ROF-44 live - Aureliano

Il mio secondo passaggio al ROF-live ha avuto come oggetto Aureliano in Palmira, la produzione del 2014 firmata da Mario Martone, produzione che avevo abbastanza duramente criticato al suo apparire; critiche che la ripresa di Daniela Schiavone non ha per nulla fugato.

Come scrissi allora, in effetti si tratta di una messinscena di sconsolante banalità, priva di una qualunque cifra interpretativa: sembra il compitino in classe di un ragazzino cui si è fatta leggere la favola della regina Zenobia. Una cosa fra la scimmiottatura di Zeffirelli e la parodia di un filmaccio di Maciste. La scena dei pastori, in particolare, è di un deprimente… realismo: tre caprette che entrano sul palco a brucare stoppie! Velleitaria l’idea di mettere in scena il continuo (la brava Hana Lee al fortepiano): sarà pure più vicino ai cantanti, ma è 30 metri più lontano dal pubblico!

Ma davvero insopportabile è la trovata finale: per mostrare a tutti che la sua è una regìa impegnata, Martone che ti inventa? Mentre i protagonisti stanno cantando il concertato conclusivo, lui fa scendere un pannello su cui viene proiettata sopra la storia vera (!?) di Zenobia. Così il pubblico si impegna per leggere il pistolotto e si perde tutto il finale! Pistolotto che si conclude con un riferimento di tutta attualità: ciò che accade oggi in Medioriente, e in Siria-Iraq in particolare, altro non è se non uno strascico antimperialista di quelle vicende di 2000 anni fa; insomma, i criminali tagliagole dell’ISIS sono i nipotini di Zenobia! 
___
Avanzo qui un’altra considerazione, seguita da una domanda: dato che il trasferimento dal Teatro Rossini all’Arena (palcoscenico assai più vasto con in più la passerella che circonda l’orchestra) ha costretto necessariamente ad apportare modifiche piccole o grandi alla messinscena, non sarebbe stato il caso di cogliere l’occasione – che non tornerà tanto presto - per proporre dell’opera, anzichè la versione completa e lunghissima, quella più breve, pur prefigurata come la prima dall’edizione critica di Will Crutchfield? Il che avrebbe anche avuto un senso dal punto di vista filologico, nel rispetto degli obiettivi del Festival che ormai, chiuso definitivamente - con Eduardo & Cristina - il ciclo delle prime, deve necessariamente percorrere vie nuove. 

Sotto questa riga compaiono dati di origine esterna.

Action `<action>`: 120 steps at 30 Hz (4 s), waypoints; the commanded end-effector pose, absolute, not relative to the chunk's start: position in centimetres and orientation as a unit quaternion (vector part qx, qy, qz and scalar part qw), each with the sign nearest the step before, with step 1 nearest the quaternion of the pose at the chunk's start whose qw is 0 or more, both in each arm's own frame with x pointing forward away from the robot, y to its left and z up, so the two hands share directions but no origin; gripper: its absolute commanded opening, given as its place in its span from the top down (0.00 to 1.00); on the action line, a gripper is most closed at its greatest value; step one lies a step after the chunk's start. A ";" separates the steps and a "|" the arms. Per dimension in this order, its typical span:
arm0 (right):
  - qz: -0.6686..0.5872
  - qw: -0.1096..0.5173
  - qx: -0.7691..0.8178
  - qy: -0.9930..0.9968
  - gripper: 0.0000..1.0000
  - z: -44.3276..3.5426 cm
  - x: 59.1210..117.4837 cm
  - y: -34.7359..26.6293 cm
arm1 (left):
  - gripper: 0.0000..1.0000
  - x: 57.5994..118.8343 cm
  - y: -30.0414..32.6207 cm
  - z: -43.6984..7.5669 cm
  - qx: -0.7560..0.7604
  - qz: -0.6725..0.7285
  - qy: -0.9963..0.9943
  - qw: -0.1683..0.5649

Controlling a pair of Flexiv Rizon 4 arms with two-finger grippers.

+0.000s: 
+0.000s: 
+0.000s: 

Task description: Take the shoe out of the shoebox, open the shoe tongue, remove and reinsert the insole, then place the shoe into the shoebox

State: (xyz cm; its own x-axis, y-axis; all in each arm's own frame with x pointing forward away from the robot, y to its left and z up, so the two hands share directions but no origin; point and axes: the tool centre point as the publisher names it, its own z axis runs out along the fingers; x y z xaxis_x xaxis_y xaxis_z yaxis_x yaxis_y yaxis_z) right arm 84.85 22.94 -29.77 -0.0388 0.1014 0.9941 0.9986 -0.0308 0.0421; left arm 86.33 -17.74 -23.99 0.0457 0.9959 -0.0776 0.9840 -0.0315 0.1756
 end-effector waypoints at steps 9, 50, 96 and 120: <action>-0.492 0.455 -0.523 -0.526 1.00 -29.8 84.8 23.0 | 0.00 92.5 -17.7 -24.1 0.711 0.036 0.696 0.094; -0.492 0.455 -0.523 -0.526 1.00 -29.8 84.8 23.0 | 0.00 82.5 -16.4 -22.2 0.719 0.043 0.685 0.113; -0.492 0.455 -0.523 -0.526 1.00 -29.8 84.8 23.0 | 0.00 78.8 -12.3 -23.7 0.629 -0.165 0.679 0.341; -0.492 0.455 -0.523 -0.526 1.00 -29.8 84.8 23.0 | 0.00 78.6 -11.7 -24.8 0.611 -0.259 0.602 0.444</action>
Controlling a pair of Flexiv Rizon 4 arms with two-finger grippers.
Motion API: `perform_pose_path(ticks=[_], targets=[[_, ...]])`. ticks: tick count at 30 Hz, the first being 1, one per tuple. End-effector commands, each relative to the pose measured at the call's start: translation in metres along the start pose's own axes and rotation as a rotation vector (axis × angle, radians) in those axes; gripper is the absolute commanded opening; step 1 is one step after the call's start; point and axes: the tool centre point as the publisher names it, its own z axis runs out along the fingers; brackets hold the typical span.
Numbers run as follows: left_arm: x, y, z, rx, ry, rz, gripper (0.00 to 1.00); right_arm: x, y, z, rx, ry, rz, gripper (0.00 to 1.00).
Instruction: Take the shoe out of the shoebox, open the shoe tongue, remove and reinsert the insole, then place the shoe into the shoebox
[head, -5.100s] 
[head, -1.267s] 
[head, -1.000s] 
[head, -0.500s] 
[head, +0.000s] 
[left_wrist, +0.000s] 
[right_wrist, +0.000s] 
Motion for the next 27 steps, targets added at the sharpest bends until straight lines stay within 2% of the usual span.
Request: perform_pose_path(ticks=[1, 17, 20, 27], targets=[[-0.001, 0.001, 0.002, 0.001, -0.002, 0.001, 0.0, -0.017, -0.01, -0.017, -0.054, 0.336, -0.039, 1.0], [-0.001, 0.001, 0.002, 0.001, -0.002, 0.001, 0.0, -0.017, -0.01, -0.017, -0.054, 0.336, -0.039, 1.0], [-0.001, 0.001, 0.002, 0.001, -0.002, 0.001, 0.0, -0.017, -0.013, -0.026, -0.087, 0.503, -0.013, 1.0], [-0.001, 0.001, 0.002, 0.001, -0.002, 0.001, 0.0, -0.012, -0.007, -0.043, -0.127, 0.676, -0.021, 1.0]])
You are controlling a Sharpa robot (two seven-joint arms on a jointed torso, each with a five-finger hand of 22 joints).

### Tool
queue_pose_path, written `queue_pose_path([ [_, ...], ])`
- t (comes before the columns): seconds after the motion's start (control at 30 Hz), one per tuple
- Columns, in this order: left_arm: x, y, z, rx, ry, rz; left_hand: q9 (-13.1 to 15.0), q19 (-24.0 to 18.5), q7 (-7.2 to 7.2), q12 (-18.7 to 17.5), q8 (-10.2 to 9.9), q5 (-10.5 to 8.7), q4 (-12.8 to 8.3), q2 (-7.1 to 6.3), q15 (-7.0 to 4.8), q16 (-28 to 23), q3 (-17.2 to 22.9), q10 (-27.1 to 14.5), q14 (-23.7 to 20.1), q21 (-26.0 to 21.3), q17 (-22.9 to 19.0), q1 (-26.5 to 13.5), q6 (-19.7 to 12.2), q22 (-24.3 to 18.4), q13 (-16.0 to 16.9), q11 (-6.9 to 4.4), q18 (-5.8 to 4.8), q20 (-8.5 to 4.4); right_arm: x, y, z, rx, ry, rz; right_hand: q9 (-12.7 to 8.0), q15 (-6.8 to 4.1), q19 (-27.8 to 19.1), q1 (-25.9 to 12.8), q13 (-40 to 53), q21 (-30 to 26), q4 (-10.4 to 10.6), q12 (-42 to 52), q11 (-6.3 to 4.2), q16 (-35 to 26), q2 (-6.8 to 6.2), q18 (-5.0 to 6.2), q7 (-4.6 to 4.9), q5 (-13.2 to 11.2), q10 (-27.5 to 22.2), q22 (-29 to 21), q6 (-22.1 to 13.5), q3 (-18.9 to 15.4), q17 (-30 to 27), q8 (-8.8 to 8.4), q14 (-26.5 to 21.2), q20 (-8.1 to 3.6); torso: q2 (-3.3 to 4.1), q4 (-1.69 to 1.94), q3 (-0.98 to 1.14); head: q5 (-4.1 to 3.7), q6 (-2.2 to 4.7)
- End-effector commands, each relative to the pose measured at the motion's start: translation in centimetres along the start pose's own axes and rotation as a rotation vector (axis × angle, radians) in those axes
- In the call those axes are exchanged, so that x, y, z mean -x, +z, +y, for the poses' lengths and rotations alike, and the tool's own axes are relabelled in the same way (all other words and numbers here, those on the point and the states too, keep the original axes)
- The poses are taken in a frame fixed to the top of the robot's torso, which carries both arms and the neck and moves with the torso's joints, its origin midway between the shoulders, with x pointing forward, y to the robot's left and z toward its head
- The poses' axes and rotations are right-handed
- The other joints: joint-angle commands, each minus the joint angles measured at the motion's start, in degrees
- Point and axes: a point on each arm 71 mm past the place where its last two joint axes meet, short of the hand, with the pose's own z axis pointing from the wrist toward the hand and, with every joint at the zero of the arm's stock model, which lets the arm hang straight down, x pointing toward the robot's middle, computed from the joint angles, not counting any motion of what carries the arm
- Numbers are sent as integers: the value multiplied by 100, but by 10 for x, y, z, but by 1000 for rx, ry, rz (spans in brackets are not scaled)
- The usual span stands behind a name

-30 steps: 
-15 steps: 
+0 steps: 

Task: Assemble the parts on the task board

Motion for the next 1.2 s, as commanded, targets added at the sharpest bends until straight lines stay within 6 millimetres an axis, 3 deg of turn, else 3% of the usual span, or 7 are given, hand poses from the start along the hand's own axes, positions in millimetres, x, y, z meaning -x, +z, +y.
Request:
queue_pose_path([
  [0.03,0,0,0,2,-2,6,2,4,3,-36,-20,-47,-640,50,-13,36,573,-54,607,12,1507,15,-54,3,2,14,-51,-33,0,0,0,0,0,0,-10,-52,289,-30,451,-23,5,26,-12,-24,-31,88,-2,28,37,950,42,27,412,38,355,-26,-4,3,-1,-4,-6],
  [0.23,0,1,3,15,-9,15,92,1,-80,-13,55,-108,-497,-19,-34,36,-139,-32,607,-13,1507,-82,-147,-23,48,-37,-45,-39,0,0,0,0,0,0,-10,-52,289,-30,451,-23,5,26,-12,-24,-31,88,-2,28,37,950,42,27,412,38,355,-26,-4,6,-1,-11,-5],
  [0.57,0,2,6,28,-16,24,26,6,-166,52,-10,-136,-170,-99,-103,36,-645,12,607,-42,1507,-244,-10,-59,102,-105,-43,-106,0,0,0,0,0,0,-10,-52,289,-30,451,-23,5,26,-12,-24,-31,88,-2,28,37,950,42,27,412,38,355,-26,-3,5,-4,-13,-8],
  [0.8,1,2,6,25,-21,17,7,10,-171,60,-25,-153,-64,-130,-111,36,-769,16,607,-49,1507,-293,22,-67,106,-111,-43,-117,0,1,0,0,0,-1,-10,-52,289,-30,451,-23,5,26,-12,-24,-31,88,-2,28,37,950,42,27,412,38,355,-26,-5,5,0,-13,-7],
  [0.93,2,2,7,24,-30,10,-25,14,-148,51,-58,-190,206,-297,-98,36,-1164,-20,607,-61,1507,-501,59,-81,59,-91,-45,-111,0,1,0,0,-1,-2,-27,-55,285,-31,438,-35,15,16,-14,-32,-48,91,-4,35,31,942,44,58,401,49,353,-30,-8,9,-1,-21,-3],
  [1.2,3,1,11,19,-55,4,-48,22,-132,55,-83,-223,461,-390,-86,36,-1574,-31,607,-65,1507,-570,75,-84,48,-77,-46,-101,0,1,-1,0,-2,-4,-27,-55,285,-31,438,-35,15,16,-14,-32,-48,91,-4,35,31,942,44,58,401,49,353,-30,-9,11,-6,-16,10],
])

In effetti l’ascolto integrale dell’opera lascia intuire le ragioni del suo scarso successo lungo gli anni, e degli innumerevoli tagli cui è stata regolarmente sottoposta: a dispetto del grande spessore della musica, incredibilmente innovativa se pensiamo al 1813, la sua lunghezza smisurata e la scarsa consistenza del soggetto (si pensi solo allo stucchevole succedersi di battaglie, tregue, trattative cui seguono altre battaglie…) la rendono difficilmente digeribile nella versione completa.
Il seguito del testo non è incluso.